I don’t believe Rudy has ever come across someone more powerful than him, but that time has finally arrived, and it’s terrifying. With Ruijerd and Eris dealt with as easily as if they were two helpless kittens, Rudy unleashes his most devastating magical attacks, only for Orsted to easily nullify, deflect, or divert them into a portal. Then he puts his hand through Rudy’s heart, essentially killing him, telling him to give the Man-God a message: he’s going to kill him too.

The newly-dead Rudeus returns to the Man-God’s realm in his original form, only with the hole in his chest Orsted gave him. The Man-God tells him he couldn’t sense if or when Rudy was going to cross paths with Orsted, only that as the Dragon God, Orsted is “wicked”, and since the Man-God is “good” Orsted has it out for him.

He also makes sure to clarify that Orsted would win in a fight against the number one Technique God, curses and all. All this new information aside, Rudy is ready to accept his second death, thankful he got a second chance even if he’s upset he couldn’t fulfill his promise to Eris.

But the Man-God tells him he’s not actually dead, Rudy looks down to find his chest hole is gone, and he wakes up in a distraught-but-alive Eris’ arms. Ruijerd is also alive and simply unconscious. According to Eris, Orsted’s companion Nanahoshi said something that made Orsted cast a healing spell on Rudy, restoring his life.

Thus the trio escape the very closest of calls to date. While it’s understandable they should feel humbled and grow more vigilant in the future, they also shouldn’t feel too bad, considering they crossed paths with the most dangerous, powerful, and feared being in the entire world…and survived. The question is, what’s next?

Mushoku Tensei: Jobless Reincarnation – 20 – Odd Man Out

Back when the explosion that shatters the Greyrat family occurred, Lilia has the foresight to grab Aisha and hold her tight for the expanding blast. She ends up teleported into the water, but manages to swim to the surface before she and her daughter drown. She makes her way on foot to Shirone, only for Prince Pax to capture and imprison them once he learns Lilia knows Roxy.

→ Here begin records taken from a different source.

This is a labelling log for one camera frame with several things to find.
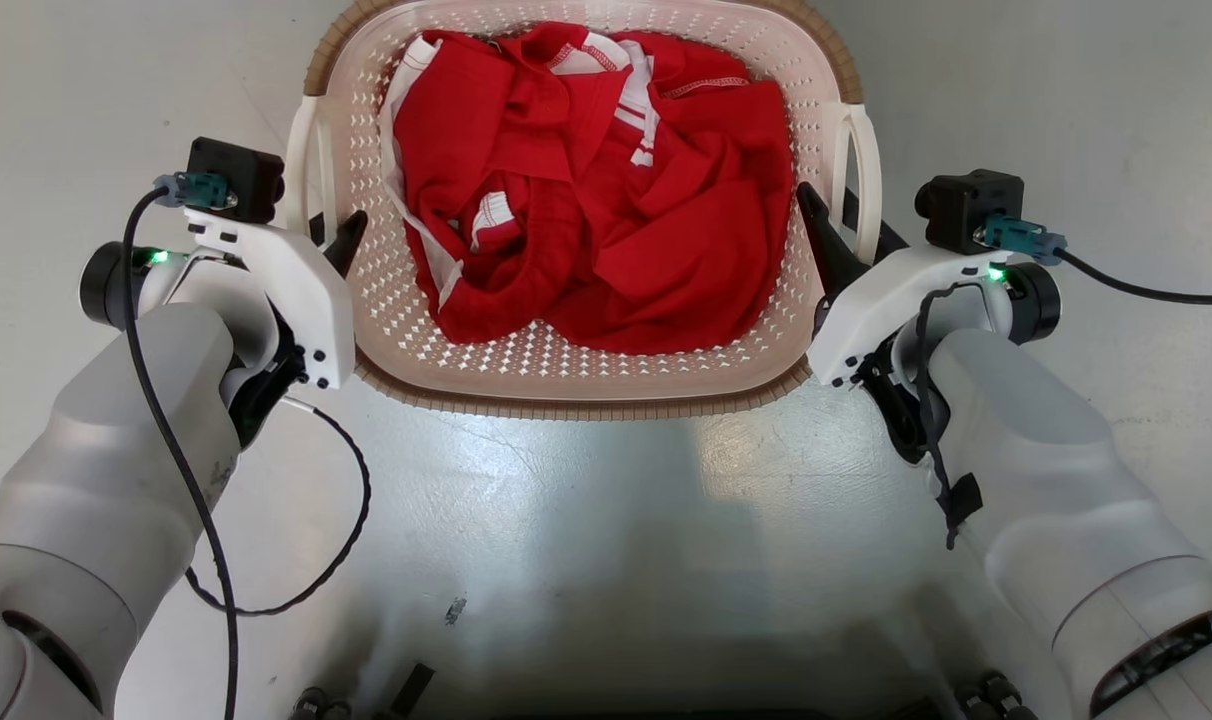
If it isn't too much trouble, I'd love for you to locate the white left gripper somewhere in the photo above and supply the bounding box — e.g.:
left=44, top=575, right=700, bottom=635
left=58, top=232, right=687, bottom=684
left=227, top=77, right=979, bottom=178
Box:
left=171, top=208, right=369, bottom=446

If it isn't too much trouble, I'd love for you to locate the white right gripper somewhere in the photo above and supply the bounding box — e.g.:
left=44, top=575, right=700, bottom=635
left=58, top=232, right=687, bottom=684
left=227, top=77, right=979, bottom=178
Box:
left=796, top=182, right=1012, bottom=466

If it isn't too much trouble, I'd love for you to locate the cream perforated laundry basket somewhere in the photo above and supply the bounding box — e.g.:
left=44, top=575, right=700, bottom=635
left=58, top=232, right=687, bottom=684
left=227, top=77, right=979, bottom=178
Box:
left=284, top=0, right=883, bottom=421

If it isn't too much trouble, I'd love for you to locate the red and white garment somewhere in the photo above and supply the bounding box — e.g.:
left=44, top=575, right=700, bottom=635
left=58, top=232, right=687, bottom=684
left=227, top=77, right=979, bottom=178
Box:
left=381, top=22, right=797, bottom=357

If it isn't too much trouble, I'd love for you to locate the black left camera cable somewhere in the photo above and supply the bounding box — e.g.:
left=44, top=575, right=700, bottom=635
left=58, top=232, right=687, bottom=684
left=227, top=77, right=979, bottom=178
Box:
left=119, top=172, right=242, bottom=720

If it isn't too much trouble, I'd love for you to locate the black camera cable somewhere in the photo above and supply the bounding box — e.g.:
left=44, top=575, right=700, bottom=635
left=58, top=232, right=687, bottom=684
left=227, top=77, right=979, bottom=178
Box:
left=119, top=172, right=242, bottom=720
left=976, top=215, right=1212, bottom=306

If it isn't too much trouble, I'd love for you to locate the black right camera cable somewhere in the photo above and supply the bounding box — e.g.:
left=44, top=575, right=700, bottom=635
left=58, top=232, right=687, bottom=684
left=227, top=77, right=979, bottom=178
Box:
left=976, top=215, right=1212, bottom=306

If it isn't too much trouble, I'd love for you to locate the thin black left gripper cable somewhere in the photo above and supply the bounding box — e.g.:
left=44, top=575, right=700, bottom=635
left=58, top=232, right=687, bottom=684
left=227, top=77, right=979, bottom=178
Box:
left=184, top=395, right=374, bottom=617

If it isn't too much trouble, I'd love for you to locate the black strapped right arm cable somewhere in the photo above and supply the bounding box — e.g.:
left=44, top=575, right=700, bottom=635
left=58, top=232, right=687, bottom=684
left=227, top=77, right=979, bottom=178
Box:
left=912, top=283, right=985, bottom=551

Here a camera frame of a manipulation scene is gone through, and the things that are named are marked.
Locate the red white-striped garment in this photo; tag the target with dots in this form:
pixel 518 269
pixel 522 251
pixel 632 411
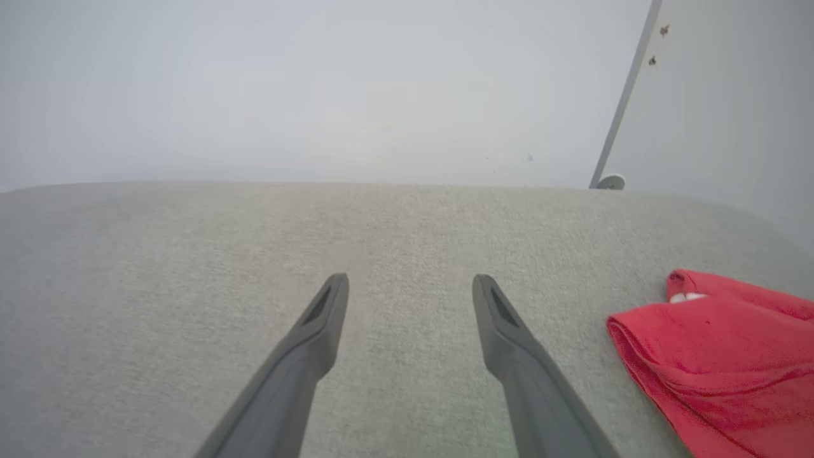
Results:
pixel 725 362

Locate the round grey door stopper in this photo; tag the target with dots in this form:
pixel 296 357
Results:
pixel 612 183

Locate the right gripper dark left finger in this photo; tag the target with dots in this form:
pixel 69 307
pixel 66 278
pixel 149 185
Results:
pixel 286 381

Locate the white door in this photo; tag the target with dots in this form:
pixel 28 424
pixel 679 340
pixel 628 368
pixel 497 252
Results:
pixel 731 95

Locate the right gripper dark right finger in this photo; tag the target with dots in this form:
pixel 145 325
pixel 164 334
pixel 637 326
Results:
pixel 534 394

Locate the grey metal pole with base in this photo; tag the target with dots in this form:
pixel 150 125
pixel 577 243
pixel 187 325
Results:
pixel 626 92

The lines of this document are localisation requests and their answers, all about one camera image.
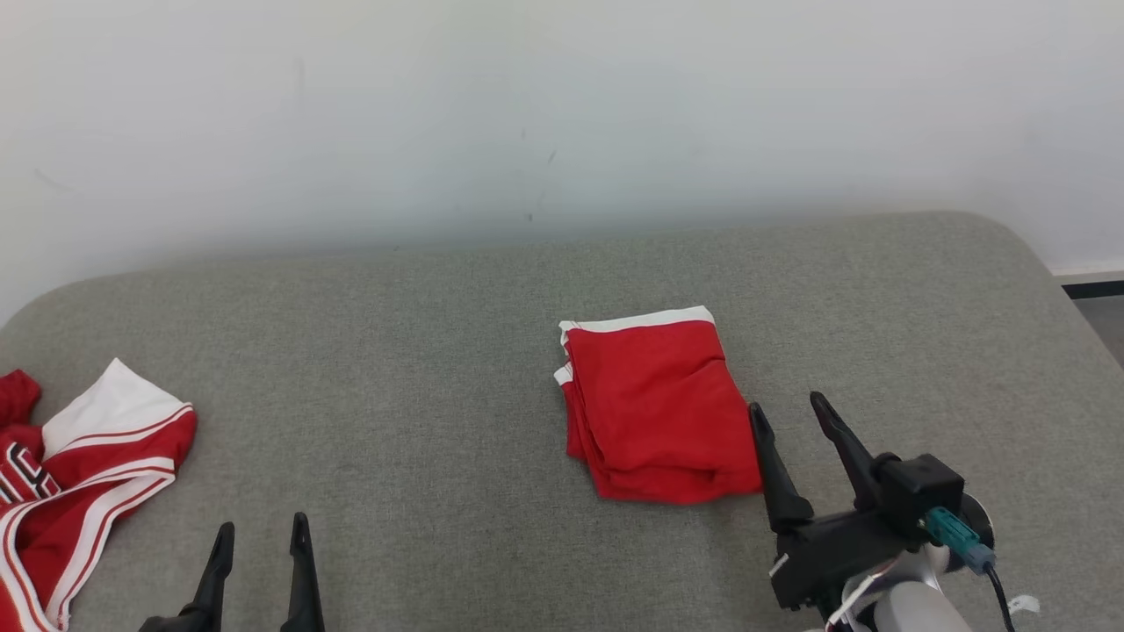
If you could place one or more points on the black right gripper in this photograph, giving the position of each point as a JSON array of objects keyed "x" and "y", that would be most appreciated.
[{"x": 834, "y": 553}]

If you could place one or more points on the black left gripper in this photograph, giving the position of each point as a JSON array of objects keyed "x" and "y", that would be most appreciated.
[{"x": 165, "y": 625}]

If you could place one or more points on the red shorts with white trim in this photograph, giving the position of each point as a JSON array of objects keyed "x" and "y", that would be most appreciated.
[{"x": 659, "y": 412}]

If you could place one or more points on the red basketball jersey with lettering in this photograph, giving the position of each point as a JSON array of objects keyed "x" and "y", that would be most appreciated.
[{"x": 97, "y": 474}]

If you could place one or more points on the black and white baseboard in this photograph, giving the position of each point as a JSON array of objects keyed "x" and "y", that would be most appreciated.
[{"x": 1093, "y": 285}]

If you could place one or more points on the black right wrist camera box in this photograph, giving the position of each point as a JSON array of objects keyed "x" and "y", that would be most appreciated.
[{"x": 918, "y": 487}]

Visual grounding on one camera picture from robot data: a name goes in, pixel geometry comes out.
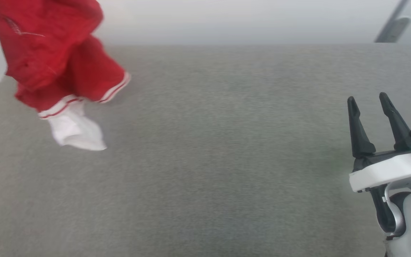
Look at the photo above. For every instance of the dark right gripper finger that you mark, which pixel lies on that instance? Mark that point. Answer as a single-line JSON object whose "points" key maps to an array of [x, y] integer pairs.
{"points": [[398, 128], [359, 135]]}

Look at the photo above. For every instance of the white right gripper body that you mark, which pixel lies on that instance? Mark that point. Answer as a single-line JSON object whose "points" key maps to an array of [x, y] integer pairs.
{"points": [[384, 171]]}

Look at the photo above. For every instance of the red garment with white trim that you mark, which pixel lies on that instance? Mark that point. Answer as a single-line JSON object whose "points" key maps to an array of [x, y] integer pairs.
{"points": [[48, 53]]}

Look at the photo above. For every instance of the dark grey slanted background object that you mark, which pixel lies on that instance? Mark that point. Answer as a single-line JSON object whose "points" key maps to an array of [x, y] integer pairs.
{"points": [[392, 30]]}

While Rudeus intends for the Ruijerd figurines he’s crafted to improve the Superd’s reputation, this week they actually come in handy rescuing him from Pax’s clutches. Pax’s older brother Prince Zanoba, you see, happens to be a figurine otaku the likes of which Rudy knows well from his old life. Wisely Rudy only owns up to being the artist once he realizes Zanoba wants to praise him and become his apprentice.

Zanoba doesn’t care about Roxy like his perverted brother does, just the figurine of her, which we learn has a detachable clothes. As such, he cares nothing for Pax’s plots, and so is immediately an ally to Rudy by default. Meanwhile, we see Ruijerd, Eris, and Aisha’s side of things as they work with Shirone royal guards to free their families, whom Pax has hostage to secure their loyalty.

That shortsighted strategy backfires as expected, first when Rudy tells Zanoba to lower the barrier and Zanoba grabs Pax out of bed by the head and presents him to Rudy, revealing Zanoba is a “Blessed Child” with superhuman strength. Ginger is Pax’s last line of defense, but when she learns her family is safe, she turns on Pax, informing him she first swore loyalty to Zanoba to begin with.

Shortly after Zanoba and Ginger free Rudy, Ruijerd returns from freeing Ginger and the soldiers’ loved ones, along with Lilia, who is immensely happy to be reunited with both Rudy and Aisha. Basically, Rudy didn’t actually have to do anything to get out of his latest predicament, other than make that figuring of Roxy years ago. Everything else kind of fell into place.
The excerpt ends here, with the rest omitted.